### REQUIRED WORK
Some entries follow. Reproduce exactly the lines starting at the one with "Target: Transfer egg" and stopping after the one with "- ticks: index".
╭─ RECORDS TO USE
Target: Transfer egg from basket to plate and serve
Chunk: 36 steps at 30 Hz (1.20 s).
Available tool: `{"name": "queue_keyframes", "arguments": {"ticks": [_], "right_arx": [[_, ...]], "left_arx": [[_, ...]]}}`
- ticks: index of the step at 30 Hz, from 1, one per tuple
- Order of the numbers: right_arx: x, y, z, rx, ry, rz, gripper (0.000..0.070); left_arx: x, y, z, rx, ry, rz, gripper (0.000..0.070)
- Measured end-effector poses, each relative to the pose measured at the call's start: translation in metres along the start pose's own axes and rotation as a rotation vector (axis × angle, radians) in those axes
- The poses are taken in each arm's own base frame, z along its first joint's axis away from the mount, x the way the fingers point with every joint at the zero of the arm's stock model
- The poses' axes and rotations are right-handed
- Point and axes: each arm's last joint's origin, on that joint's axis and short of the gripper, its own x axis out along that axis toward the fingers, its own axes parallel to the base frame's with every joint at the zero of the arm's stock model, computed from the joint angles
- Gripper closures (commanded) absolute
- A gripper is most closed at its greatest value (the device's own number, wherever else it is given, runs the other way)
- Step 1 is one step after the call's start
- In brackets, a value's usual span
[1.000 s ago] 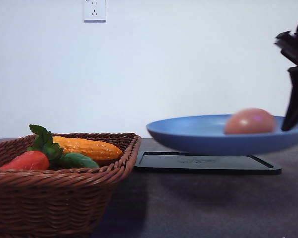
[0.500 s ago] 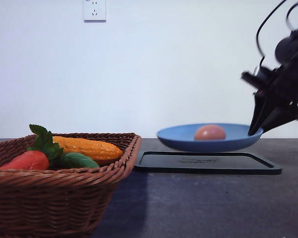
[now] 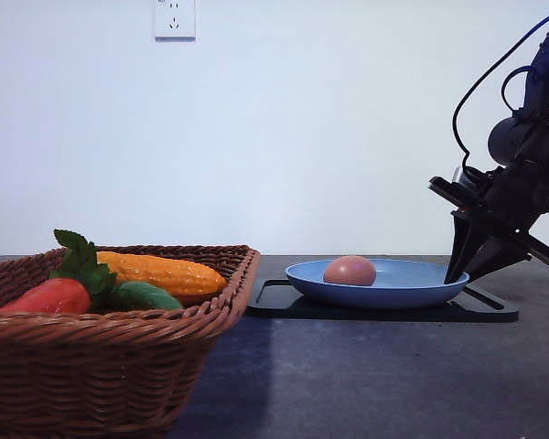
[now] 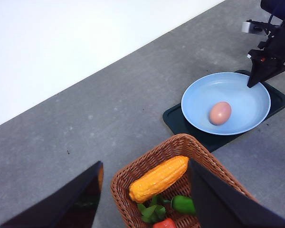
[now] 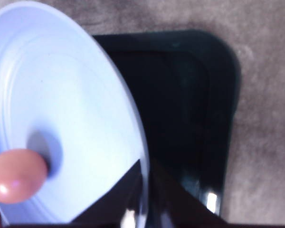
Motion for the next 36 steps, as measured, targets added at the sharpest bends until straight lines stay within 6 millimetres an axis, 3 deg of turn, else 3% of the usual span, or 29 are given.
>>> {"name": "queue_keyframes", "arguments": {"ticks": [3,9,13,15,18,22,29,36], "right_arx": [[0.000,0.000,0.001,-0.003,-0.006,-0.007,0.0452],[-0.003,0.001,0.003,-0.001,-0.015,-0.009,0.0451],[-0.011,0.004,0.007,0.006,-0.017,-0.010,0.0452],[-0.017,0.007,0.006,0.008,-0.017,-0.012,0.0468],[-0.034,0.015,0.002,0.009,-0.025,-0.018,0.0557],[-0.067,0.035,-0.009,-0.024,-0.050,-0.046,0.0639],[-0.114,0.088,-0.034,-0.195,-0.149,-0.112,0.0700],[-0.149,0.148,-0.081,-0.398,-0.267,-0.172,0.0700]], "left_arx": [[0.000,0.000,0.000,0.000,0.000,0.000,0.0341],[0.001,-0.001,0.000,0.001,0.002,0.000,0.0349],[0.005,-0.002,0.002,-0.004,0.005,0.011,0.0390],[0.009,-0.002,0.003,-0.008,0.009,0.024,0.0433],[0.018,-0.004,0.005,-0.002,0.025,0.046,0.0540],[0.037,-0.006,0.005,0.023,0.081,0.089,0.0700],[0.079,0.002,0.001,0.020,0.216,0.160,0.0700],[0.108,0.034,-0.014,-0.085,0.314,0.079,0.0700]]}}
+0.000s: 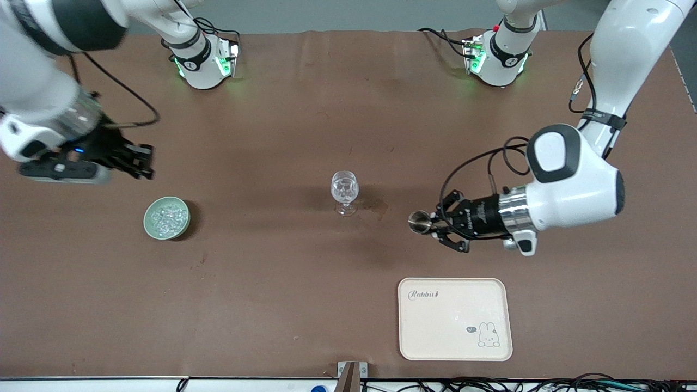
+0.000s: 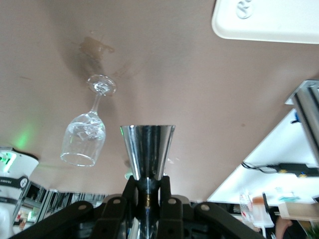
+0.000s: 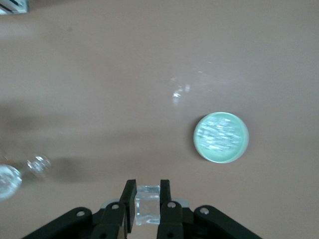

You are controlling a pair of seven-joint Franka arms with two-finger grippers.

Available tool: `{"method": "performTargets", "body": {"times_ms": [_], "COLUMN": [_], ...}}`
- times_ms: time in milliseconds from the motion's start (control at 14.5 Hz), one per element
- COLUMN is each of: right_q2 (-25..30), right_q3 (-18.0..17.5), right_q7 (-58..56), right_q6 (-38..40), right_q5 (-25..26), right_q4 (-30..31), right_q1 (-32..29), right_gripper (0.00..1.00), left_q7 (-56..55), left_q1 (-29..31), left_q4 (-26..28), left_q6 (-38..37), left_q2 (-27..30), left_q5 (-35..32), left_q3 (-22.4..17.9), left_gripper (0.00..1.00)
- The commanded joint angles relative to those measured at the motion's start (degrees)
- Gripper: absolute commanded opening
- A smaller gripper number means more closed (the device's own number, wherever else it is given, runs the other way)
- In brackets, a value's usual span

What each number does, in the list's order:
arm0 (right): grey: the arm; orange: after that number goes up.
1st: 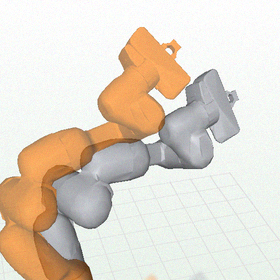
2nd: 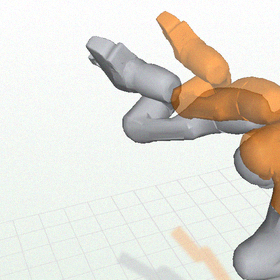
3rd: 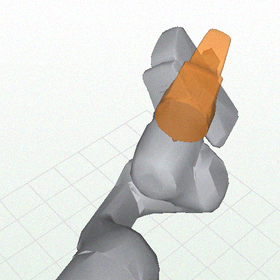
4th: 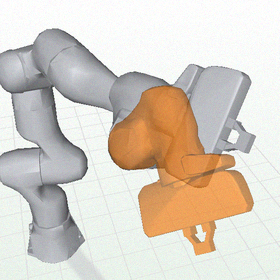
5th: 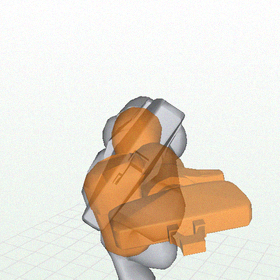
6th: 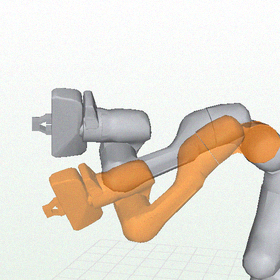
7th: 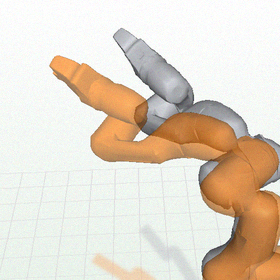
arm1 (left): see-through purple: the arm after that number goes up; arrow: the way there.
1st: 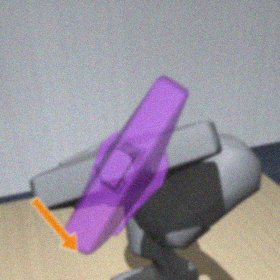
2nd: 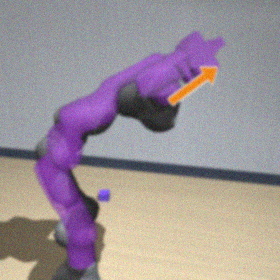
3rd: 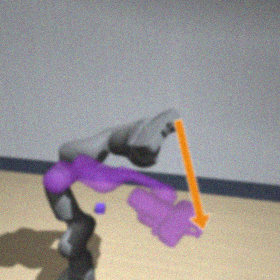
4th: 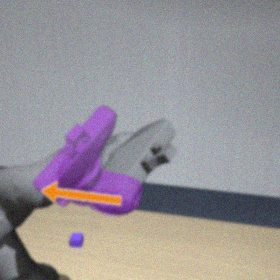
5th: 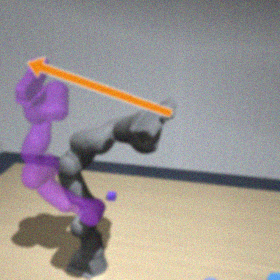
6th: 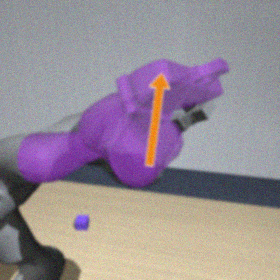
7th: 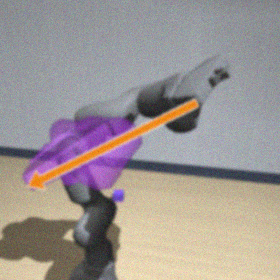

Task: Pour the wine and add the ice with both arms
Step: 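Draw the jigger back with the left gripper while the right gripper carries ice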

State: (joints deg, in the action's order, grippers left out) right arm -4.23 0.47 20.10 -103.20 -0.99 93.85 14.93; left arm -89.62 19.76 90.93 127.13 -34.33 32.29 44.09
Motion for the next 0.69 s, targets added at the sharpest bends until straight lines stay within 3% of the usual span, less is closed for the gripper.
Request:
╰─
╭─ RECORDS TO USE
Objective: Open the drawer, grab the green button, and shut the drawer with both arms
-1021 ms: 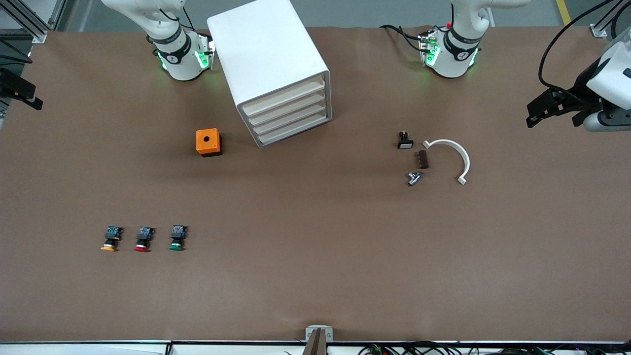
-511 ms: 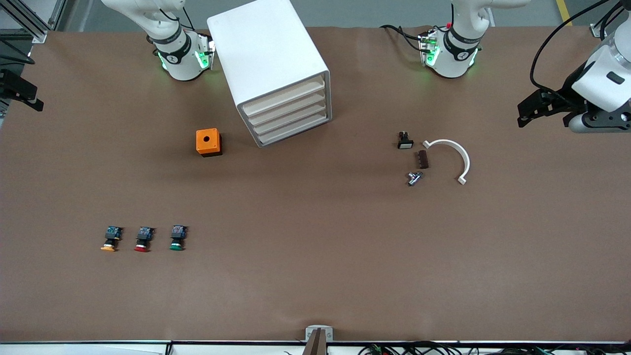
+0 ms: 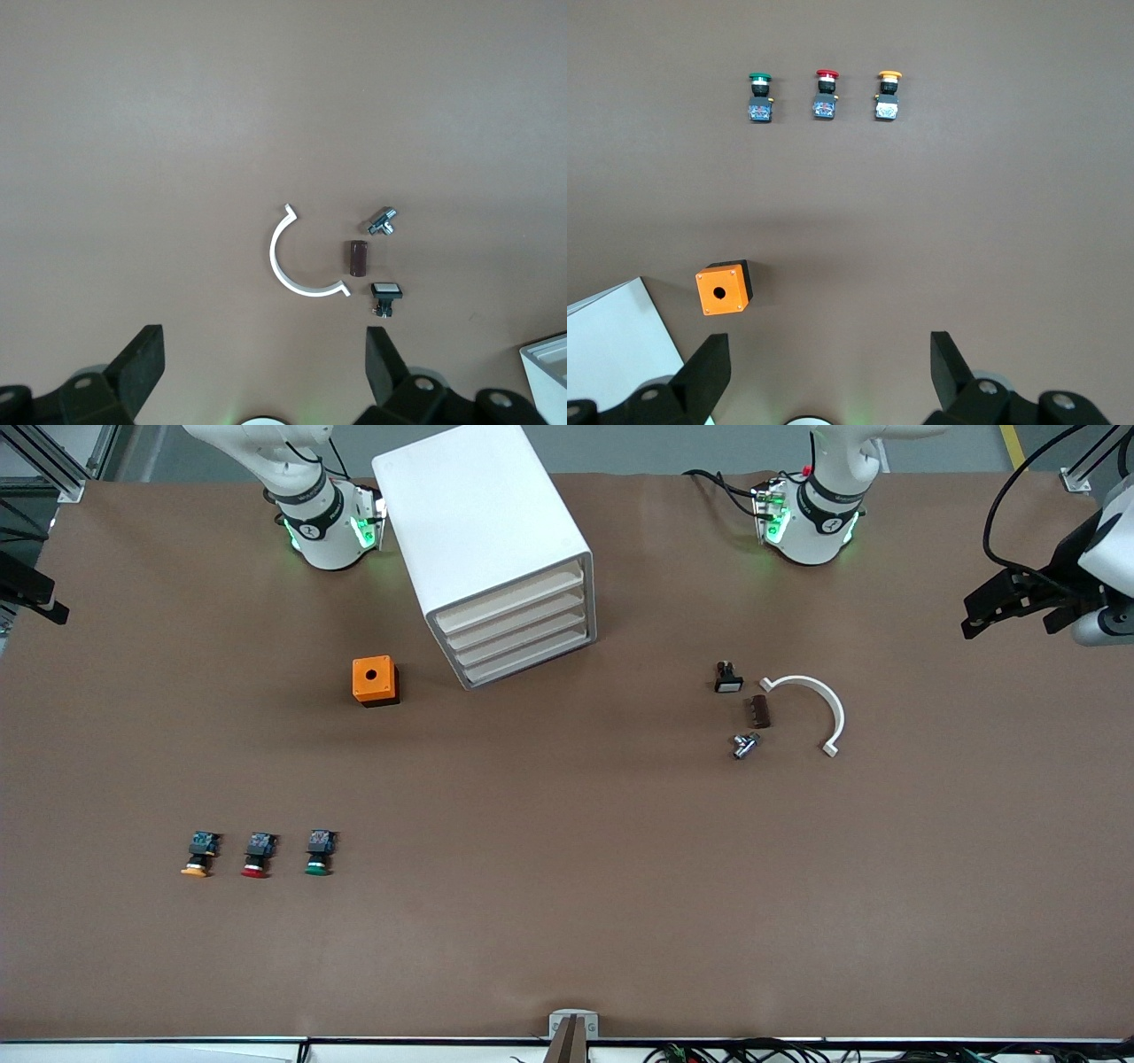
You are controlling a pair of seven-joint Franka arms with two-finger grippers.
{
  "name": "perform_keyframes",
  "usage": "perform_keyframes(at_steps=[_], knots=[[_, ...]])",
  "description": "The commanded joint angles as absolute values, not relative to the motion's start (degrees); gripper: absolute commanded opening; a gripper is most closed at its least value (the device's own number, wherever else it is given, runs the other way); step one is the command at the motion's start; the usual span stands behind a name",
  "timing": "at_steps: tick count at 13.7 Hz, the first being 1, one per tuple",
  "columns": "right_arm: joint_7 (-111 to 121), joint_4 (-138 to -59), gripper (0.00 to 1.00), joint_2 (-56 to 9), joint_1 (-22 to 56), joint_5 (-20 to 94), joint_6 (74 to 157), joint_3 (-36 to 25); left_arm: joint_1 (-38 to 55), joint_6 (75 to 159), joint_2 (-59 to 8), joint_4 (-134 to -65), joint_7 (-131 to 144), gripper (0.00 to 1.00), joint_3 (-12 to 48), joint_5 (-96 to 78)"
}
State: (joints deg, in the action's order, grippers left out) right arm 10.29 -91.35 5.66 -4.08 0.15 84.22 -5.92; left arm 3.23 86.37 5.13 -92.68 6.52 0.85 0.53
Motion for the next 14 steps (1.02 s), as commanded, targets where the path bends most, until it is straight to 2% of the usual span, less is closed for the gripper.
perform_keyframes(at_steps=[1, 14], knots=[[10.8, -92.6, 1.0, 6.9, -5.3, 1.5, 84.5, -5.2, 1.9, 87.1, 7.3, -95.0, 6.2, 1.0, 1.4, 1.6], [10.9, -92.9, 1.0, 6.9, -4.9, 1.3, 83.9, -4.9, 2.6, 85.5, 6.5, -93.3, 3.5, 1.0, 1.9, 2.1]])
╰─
### YOUR SOLUTION
Target: Transfer egg from basket to plate and serve
Chunk: 36 steps at 30 Hz (1.20 s).
Available tool: `{"name": "queue_keyframes", "arguments": {"ticks": [_], "right_arx": [[_, ...]], "left_arx": [[_, ...]]}}`
- ticks: index of the step at 30 Hz, from 1, one per tuple

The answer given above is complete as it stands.